Dividing the surface area through the volume of Bloch sphere seems not to be a solution because it gives and absurd result of 3.

How should I start?

_____EDIT____________

For clarification, I will write down the full statement of the problem:

Find the POVM $E_{(\theta, \phi)}$ of the measure which determines the probability that the state of a qubit is on the surface of the Bloch sphere with polar angle $\theta$ and azimuthal $\phi,$ the relation of completeness being fulfilled in this case: $$\int d^{2} \Omega E_{(\theta, \phi)}=\mathbb{I}$$ Is that a projective measure?
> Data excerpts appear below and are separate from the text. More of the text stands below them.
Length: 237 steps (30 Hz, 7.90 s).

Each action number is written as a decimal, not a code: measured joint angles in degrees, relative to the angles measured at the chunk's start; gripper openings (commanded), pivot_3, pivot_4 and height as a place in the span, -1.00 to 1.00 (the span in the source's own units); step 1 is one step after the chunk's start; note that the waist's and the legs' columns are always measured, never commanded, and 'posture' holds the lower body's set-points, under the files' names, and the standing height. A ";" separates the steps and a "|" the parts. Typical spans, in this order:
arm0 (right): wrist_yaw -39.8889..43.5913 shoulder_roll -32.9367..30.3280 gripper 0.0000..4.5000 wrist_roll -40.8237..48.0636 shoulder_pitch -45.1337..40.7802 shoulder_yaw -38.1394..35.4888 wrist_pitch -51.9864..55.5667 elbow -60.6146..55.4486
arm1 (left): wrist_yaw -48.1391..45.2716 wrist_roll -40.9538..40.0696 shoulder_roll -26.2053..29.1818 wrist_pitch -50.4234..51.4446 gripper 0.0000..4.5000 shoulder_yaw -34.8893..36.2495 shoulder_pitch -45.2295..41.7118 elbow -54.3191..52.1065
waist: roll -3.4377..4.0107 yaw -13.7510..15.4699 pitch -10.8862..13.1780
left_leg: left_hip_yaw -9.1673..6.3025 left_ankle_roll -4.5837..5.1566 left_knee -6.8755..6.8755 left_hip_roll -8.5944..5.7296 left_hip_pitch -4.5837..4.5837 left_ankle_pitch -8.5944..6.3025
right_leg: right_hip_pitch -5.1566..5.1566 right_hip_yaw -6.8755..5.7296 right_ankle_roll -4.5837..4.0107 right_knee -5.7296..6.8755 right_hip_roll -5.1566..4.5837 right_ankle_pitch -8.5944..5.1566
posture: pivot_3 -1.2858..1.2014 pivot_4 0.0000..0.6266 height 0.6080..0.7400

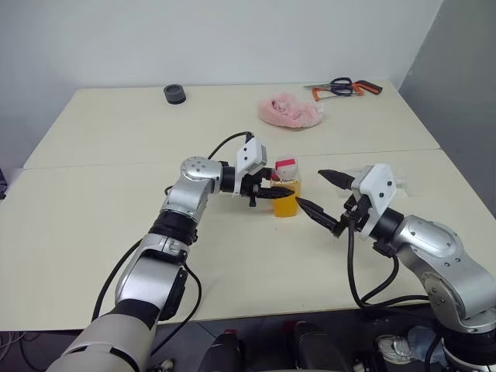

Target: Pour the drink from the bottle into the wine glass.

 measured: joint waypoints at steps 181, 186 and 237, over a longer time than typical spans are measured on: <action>8.40 17.16 1.00 -6.57 -28.31 18.16 -2.19 28.70 | 55.09 -0.21 17.06 21.06 -0.26 23.79 -3.39 12.22 | -0.09 -1.81 -0.02 | 0.14 0.00 0.02 0.16 -0.07 0.03 | -0.84 -1.17 -0.42 0.75 -0.44 0.39 | 0.03 -0.52 1.00; 8.38 17.29 1.00 -6.60 -27.83 18.14 -2.20 28.67 | 55.05 0.09 16.98 20.02 -0.26 23.23 -1.63 10.30 | -0.09 -1.79 -0.02 | 0.15 -0.01 0.02 0.16 -0.06 0.04 | -0.84 -1.17 -0.42 0.75 -0.44 0.39 | 0.03 -0.52 1.00; 4.58 7.14 1.00 -11.14 -8.29 12.65 -6.57 14.28 | 49.19 -0.33 11.79 4.67 0.99 20.53 38.45 -24.32 | -0.09 1.11 -0.01 | 0.10 0.00 -0.05 0.19 -0.13 0.03 | -0.61 -1.18 -0.41 0.23 -0.56 0.41 | 0.03 -0.52 1.00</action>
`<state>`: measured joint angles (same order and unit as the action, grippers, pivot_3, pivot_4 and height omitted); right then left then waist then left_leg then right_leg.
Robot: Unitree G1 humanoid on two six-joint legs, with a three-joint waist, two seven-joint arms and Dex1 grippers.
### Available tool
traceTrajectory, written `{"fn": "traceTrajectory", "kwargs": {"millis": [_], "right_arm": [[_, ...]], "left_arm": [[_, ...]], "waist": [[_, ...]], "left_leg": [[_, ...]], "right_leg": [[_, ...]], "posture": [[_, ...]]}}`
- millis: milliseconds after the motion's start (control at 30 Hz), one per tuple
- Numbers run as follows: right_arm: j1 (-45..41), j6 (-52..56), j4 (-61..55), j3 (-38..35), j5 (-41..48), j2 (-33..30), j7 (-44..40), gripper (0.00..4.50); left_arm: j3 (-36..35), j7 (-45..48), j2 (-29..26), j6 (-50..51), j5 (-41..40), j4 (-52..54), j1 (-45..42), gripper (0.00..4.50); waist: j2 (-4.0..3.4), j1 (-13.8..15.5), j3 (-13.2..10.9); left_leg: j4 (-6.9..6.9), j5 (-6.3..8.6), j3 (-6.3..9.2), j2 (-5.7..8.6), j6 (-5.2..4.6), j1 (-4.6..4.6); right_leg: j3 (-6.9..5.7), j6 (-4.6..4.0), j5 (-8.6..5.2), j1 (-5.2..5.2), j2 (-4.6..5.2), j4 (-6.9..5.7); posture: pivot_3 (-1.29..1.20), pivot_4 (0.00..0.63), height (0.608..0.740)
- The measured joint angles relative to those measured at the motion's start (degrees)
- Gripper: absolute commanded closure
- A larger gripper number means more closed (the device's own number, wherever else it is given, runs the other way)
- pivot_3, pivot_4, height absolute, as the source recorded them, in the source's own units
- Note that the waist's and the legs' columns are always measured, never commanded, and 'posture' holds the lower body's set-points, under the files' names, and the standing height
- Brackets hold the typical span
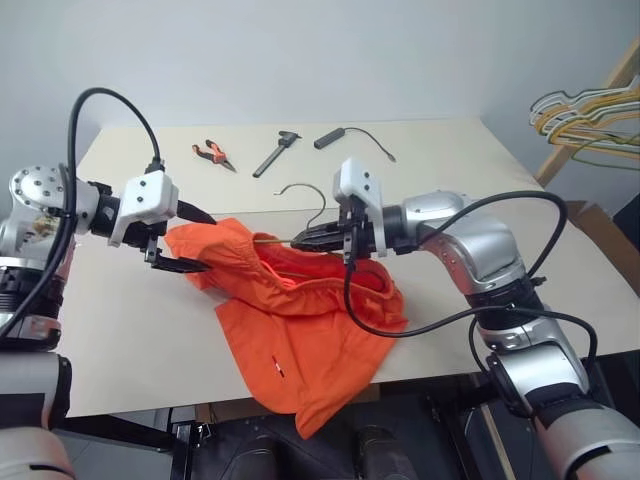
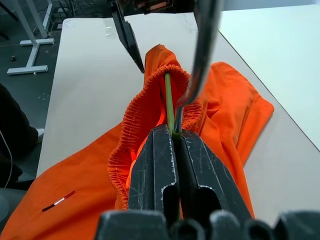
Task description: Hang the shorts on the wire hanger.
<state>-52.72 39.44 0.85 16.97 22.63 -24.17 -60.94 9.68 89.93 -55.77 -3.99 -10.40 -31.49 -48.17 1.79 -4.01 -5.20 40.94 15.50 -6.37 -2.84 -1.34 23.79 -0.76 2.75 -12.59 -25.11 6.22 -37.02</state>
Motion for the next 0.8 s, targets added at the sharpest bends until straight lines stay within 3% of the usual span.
{"fn": "traceTrajectory", "kwargs": {"millis": [167,600,633,800], "right_arm": [[0.0,0.0,-0.1,-0.5,0.2,-0.5,-0.3,4.50],[0.0,0.1,-0.3,-0.9,0.7,-1.2,-0.1,4.50],[0.0,0.1,-0.3,-0.9,0.7,-1.2,-0.1,4.50],[0.3,0.1,-0.3,-1.1,0.6,-1.4,-0.1,4.50]], "left_arm": [[0.1,-1.7,1.8,-3.2,2.6,-3.1,2.5,0.05],[0.0,-2.4,3.7,-3.6,3.7,-3.3,3.3,4.28],[-0.1,-2.4,3.7,-3.6,3.7,-3.3,3.3,4.48],[-0.8,-1.3,3.3,-3.5,3.7,-3.3,3.3,4.48]], "waist": [[0.01,0.1,0.0],[0.01,0.0,0.0],[0.01,0.0,0.0],[0.01,0.0,0.0]], "left_leg": [[0.00,-0.01,0.00,0.00,0.01,0.01],[0.00,0.00,-0.01,0.00,0.00,0.00],[0.00,0.00,-0.01,0.00,-0.01,0.00],[0.00,0.01,-0.01,0.00,-0.02,0.00]], "right_leg": [[-0.02,0.00,0.00,0.00,0.00,0.00],[-0.01,0.00,0.00,0.00,0.00,0.00],[-0.01,0.00,0.00,0.00,0.00,0.00],[-0.01,0.00,0.00,0.00,0.00,0.00]], "posture": [[-0.04,0.049,0.740],[-0.05,0.055,0.740],[-0.05,0.055,0.740],[-0.04,0.056,0.740]]}}
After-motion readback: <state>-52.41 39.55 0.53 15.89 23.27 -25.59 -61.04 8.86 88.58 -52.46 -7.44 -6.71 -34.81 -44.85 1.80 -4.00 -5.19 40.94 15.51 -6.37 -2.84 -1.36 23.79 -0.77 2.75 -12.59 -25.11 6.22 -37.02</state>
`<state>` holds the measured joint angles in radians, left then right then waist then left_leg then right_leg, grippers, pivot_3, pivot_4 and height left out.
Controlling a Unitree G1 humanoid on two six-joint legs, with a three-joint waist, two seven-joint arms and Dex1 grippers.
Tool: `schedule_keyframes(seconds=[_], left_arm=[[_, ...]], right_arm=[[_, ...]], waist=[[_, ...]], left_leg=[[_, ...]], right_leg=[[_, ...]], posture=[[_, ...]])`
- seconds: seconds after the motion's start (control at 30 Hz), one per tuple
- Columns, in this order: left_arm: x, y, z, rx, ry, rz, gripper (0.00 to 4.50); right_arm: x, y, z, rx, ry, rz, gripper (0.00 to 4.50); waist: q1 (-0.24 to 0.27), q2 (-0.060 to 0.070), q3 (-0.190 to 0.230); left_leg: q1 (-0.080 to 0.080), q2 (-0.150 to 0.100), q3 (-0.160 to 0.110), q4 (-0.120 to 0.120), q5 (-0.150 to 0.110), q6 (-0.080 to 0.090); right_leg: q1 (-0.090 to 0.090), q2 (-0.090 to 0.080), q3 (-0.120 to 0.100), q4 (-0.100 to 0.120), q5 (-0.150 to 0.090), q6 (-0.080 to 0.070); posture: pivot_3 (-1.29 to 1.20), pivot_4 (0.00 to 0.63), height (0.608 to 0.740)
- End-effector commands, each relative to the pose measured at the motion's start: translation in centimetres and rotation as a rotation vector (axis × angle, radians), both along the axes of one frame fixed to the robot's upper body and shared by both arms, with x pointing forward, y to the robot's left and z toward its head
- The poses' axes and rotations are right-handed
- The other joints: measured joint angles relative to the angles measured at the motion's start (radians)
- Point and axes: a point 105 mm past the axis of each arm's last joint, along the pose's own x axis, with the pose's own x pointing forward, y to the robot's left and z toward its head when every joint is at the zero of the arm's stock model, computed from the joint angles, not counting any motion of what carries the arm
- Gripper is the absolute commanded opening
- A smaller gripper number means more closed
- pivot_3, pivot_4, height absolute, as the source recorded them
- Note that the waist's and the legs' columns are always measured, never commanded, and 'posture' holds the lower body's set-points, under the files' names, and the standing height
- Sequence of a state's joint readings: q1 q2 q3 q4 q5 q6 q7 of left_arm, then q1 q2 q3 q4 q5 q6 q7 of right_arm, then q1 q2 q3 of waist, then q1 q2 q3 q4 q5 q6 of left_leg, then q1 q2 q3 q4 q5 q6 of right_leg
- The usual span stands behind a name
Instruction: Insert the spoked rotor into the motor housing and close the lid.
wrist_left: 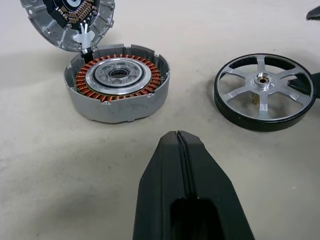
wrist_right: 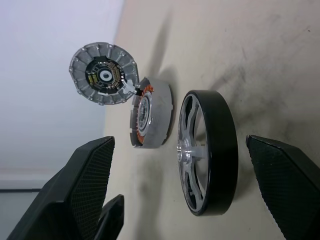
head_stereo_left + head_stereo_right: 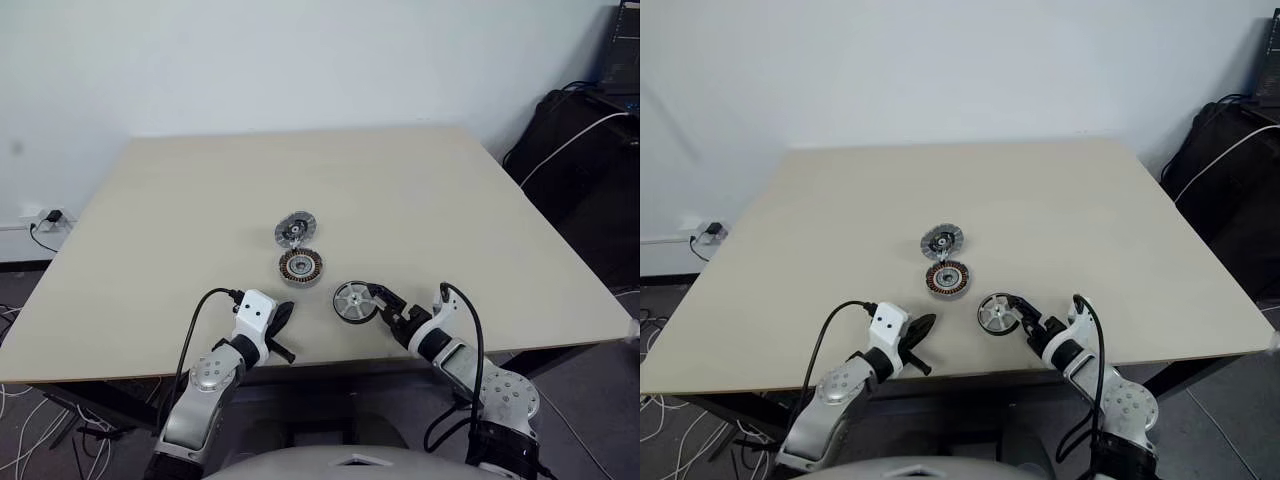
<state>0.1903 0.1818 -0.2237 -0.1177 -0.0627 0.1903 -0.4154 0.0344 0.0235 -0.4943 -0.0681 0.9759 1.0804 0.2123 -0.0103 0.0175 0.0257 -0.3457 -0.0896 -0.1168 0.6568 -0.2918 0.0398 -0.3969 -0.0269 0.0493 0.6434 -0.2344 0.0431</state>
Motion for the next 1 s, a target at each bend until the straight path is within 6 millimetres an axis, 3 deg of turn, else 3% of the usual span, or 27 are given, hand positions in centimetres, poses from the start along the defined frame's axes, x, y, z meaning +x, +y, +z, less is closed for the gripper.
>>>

Prove also that: $$p(\theta, \phi)=\operatorname{Tr}\left[E_{(\theta, \phi)} \rho\right]=\frac{1}{4 \pi}(1+\boldsymbol{r} \cdot \boldsymbol{\Omega})$$ with $r$ being the state's Bloch vector and $\Omega=(\sin \theta \cos \phi, \sin \theta \sin \phi, \cos \theta)$.

Explain why the only determination of the maximum of $p(\theta, \phi)$ allows tomography the state.

I was trying to use the pure state $\rho = \frac{1}{2}\left( \mathbb{I}+\vec{\Omega } \cdot \vec{\sigma} \right)$ as a operator measure for the mixed state $\rho '$ but can't obtain the factor $\frac{1}{4\pi}$.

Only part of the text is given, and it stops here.